Что же все-таки случилось в Маслове, деревушке, от которой остались только название на военной карте да упоминание в первой советской ноте о фашистских зверствах? Почему происшедшее там жило в памяти Атласова как самое радостное событие за все эти месяцы войны?

10

…Восьмого декабря 290-я стрелковая дивизия, оборонявшая северо-западную окраину Тулы, перешла в наступление.

Полки начали форсирование Упы в семнадцать ноль-ноль. 878-й пошел на Ямны. Левее, на Маслово, наступал 882-й. За ним, составляя второй эшелон дивизии, двигался 885-й.

Когда лейтенант Атласов со своими разведчиками вышел на лед, уже стояли густые сумерки. Снег под валенками звучно скрипел. Атласов, однако, не чувствовал мороза. Руки в меховых рукавицах и щеки на ветру горели одинаково приятно. Тело было легким и послушным. Лейтенант любил такое состояние.

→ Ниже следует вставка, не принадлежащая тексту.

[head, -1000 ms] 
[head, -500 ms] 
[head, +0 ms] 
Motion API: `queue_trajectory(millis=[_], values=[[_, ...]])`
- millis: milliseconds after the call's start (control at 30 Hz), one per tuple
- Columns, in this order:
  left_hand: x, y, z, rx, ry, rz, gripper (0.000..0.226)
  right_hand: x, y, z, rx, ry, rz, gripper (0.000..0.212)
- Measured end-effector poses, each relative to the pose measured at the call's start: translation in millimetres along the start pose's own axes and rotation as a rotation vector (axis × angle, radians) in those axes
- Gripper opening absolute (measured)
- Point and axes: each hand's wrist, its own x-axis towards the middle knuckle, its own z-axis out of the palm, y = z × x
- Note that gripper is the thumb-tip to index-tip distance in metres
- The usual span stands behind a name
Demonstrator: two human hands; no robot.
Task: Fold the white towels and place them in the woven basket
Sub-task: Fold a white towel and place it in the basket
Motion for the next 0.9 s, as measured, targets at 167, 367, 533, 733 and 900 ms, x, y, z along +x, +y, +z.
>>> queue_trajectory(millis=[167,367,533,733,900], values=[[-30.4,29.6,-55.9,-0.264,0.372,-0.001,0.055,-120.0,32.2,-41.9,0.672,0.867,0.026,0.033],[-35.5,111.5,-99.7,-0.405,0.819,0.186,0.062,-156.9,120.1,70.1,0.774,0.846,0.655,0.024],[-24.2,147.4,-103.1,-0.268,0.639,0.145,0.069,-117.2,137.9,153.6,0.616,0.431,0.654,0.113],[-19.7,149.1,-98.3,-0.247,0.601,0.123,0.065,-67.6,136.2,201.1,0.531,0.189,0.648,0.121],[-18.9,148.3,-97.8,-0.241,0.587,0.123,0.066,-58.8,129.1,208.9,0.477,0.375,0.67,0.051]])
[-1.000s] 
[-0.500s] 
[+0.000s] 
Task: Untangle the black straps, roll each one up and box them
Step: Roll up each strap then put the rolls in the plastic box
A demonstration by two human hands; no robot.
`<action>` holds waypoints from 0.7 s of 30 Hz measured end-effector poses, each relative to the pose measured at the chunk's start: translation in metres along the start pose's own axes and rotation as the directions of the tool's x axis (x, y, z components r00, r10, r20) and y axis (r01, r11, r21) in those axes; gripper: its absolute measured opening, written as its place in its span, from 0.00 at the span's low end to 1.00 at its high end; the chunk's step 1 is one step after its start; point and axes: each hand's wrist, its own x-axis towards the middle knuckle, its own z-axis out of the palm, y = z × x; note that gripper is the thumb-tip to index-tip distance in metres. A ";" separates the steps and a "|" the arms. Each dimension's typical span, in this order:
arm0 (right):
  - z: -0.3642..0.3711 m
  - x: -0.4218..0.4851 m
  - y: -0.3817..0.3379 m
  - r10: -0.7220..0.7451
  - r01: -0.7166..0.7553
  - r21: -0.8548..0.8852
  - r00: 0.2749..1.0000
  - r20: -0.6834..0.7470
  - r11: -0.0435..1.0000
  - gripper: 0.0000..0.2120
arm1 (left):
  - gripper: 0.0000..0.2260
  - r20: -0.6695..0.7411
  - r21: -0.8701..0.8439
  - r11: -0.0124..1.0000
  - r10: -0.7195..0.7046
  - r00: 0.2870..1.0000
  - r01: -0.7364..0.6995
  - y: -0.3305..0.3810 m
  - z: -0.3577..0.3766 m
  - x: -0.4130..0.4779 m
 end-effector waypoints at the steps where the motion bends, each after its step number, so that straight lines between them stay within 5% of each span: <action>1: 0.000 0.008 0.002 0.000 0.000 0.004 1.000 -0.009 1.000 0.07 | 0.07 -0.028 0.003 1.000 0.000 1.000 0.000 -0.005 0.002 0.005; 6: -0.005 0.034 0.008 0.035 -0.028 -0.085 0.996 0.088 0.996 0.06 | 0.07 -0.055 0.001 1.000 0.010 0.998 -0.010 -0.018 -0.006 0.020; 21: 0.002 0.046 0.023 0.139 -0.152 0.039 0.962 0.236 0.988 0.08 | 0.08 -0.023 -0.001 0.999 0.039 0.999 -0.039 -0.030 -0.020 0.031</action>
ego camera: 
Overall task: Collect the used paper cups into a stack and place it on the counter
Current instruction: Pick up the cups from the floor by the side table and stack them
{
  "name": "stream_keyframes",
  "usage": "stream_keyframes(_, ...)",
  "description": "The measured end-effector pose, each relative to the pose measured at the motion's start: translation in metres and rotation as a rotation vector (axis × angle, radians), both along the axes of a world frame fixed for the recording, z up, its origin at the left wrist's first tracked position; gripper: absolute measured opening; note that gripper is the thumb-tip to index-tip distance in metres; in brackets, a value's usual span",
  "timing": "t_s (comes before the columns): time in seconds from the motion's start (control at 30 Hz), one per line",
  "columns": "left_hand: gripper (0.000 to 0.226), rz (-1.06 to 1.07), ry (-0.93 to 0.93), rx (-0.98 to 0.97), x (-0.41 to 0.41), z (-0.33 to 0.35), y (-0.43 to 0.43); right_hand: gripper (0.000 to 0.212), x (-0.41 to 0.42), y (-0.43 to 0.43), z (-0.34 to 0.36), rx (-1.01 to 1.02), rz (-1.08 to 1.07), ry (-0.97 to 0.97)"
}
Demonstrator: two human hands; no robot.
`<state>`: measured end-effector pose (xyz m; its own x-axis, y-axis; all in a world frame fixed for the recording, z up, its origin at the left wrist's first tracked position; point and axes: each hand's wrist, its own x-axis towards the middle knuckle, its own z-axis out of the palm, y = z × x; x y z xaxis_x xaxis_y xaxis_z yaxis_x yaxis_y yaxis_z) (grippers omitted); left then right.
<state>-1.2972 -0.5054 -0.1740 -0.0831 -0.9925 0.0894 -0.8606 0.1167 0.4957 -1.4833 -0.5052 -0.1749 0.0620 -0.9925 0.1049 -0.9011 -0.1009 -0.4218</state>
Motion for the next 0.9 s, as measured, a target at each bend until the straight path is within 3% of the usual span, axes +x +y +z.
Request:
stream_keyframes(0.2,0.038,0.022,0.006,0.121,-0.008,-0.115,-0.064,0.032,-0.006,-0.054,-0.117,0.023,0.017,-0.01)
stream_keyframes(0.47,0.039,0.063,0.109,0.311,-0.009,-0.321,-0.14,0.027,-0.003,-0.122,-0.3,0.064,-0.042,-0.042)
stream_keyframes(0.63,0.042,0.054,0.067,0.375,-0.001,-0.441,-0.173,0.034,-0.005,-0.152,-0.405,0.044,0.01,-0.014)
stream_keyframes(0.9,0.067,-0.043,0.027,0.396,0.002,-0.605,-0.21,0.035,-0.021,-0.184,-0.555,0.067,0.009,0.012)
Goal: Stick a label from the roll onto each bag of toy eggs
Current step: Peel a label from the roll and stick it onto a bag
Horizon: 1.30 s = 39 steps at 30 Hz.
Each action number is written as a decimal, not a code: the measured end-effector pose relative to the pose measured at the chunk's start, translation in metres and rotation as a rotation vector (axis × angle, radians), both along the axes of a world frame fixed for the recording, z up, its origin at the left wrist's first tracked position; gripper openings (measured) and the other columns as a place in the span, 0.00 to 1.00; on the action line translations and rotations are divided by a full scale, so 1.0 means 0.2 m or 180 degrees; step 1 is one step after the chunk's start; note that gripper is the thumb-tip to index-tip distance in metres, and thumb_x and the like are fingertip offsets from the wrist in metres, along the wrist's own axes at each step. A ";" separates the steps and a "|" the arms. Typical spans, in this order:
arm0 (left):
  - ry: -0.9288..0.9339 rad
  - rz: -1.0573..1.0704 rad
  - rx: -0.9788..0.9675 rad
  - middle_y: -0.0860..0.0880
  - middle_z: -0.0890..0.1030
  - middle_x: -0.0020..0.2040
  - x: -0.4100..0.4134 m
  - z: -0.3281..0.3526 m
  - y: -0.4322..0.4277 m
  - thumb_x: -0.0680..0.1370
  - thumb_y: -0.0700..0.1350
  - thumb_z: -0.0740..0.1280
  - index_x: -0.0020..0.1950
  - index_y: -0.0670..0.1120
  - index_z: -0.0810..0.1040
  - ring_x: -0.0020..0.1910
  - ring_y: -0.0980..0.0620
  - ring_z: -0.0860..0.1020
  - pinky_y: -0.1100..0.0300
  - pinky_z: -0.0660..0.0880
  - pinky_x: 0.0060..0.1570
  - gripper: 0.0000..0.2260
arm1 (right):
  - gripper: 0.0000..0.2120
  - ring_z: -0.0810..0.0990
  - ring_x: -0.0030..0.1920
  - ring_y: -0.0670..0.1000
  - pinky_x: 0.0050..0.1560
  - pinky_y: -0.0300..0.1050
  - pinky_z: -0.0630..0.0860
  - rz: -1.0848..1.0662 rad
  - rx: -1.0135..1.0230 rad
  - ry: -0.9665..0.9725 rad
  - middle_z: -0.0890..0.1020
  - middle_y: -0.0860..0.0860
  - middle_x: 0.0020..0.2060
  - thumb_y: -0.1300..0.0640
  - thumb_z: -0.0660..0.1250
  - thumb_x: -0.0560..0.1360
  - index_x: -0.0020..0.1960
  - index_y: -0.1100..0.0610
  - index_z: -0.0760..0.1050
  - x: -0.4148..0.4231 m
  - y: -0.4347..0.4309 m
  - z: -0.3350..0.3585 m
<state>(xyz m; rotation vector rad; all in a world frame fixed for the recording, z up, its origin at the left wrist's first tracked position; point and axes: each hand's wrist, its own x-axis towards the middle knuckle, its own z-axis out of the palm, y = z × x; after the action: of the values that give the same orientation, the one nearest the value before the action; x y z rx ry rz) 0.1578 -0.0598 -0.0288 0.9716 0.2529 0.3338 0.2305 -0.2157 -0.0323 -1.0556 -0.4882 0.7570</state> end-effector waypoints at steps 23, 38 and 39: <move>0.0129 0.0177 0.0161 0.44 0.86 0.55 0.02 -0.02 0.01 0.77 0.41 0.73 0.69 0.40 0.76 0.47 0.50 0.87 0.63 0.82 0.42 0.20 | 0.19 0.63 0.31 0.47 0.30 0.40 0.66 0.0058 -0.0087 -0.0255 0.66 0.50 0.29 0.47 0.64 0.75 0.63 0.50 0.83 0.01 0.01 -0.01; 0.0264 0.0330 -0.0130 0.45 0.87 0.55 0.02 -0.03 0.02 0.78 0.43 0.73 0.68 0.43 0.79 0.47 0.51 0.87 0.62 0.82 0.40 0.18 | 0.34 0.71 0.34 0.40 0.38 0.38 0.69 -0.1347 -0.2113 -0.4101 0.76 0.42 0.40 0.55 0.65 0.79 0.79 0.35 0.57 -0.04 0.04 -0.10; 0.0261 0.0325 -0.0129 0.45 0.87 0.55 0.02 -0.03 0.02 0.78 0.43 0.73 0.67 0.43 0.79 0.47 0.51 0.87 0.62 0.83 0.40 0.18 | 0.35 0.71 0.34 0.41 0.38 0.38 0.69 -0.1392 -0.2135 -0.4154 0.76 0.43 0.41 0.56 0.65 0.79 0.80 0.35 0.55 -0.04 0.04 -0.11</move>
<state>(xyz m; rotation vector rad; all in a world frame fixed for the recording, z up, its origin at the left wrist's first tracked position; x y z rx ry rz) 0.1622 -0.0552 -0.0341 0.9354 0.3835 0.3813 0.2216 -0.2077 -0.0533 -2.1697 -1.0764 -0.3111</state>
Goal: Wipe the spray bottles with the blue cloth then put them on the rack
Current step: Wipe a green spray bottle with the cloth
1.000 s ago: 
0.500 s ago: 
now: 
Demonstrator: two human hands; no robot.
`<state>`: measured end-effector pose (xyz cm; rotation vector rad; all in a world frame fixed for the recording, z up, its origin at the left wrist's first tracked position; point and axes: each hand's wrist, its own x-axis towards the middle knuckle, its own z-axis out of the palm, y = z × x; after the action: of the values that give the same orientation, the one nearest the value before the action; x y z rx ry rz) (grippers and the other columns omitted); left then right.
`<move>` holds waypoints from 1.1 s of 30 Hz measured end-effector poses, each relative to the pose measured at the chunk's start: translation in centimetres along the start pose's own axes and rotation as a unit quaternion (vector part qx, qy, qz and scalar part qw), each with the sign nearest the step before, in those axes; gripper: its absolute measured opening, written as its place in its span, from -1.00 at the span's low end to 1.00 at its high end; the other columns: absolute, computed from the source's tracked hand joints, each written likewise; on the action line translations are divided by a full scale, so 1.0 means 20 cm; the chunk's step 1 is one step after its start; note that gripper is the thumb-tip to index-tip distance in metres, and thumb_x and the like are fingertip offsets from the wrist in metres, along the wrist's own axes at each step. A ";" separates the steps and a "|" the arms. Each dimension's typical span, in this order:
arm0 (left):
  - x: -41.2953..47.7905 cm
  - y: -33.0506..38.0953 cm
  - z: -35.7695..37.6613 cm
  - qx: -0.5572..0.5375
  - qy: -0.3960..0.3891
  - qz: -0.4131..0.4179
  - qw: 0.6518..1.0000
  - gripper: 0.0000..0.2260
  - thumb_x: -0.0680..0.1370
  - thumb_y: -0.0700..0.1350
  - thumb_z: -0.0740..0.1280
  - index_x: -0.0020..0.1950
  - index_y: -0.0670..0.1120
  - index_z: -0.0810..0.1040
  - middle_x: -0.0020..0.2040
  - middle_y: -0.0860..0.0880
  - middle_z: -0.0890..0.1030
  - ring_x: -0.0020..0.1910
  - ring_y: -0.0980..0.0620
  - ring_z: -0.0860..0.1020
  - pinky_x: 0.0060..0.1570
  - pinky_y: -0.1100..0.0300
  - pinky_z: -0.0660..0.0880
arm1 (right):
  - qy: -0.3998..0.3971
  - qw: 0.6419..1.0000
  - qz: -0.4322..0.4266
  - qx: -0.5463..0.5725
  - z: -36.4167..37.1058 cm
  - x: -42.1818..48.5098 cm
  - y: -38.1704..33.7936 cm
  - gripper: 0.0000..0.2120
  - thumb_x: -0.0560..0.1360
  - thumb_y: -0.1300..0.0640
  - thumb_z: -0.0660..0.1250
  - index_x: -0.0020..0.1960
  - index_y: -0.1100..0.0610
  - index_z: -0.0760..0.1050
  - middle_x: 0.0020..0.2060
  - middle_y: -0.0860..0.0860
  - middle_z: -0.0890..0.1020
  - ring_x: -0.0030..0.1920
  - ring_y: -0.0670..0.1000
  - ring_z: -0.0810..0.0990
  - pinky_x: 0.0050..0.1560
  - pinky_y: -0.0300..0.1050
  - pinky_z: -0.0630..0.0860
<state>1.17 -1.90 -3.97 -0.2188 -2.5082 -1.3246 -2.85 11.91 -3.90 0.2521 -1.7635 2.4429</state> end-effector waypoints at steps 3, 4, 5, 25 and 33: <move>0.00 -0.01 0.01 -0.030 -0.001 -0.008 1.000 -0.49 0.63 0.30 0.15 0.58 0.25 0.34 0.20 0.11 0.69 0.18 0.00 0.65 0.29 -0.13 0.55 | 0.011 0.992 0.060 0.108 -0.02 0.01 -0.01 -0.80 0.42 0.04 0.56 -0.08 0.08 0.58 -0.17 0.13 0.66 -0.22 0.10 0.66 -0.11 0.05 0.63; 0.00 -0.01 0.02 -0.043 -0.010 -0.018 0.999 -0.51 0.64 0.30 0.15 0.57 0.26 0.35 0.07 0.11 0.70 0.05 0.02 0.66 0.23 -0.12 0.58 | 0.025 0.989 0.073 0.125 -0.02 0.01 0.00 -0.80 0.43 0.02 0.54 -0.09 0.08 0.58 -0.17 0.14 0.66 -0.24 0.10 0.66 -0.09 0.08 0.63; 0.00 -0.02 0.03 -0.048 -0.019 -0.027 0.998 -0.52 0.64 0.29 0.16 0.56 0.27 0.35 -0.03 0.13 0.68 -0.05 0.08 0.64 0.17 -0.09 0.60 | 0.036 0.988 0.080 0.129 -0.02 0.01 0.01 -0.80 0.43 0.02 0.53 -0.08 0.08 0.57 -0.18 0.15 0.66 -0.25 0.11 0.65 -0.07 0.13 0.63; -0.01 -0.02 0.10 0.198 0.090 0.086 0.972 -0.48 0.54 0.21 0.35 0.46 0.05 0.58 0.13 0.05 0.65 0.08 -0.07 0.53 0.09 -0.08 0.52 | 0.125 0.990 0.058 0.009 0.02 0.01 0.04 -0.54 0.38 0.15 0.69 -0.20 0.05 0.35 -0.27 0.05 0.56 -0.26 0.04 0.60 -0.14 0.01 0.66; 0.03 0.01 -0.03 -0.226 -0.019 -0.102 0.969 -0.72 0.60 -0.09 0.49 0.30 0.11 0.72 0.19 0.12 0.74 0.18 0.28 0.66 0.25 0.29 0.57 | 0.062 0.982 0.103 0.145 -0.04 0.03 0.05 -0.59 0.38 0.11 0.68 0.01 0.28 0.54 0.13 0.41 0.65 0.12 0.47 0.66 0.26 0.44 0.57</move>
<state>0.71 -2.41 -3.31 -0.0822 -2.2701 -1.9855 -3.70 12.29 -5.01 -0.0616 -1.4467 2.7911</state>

Всякий раз, когда он выслушивал боевой приказ, тело его начинало как бы «подсыхать», то есть как бы становилось меньше, легче и даже менее чувствительным. В одних случаях это происходило быстрее, в других медленнее, в зависимости от продолжительности времени между получением приказа и «Ч» — началом его выполнения. Но как бы там это ни происходило, а к моменту наступления могущественного и всегда жутковатого «Ч» Атласов чувствовал, что тело его было сжатым, как пружина, безотказным. Всем существом лейтенанта овладевало напряжение и словно бы даже неподвластное ему, пришедшее откуда-то извне спокойствие; мысль работала быстро. Сначала и до конца он неподкупно управлял всеми движениями своей души, умел сразу подавлять одни и давать волю другим — тем, что вели его к исполнению долга. В бою Атласов действовал стремительно, четко («красиво», как говорил командир полка) и всегда так, как в данное мгновение было наиболее правильно. В обычных обстоятельствах, то есть вне боя, такой способности к быстроте мысли и поступков за ним не замечали, и потому товарищи нередко называли Атласова тяжелодумом.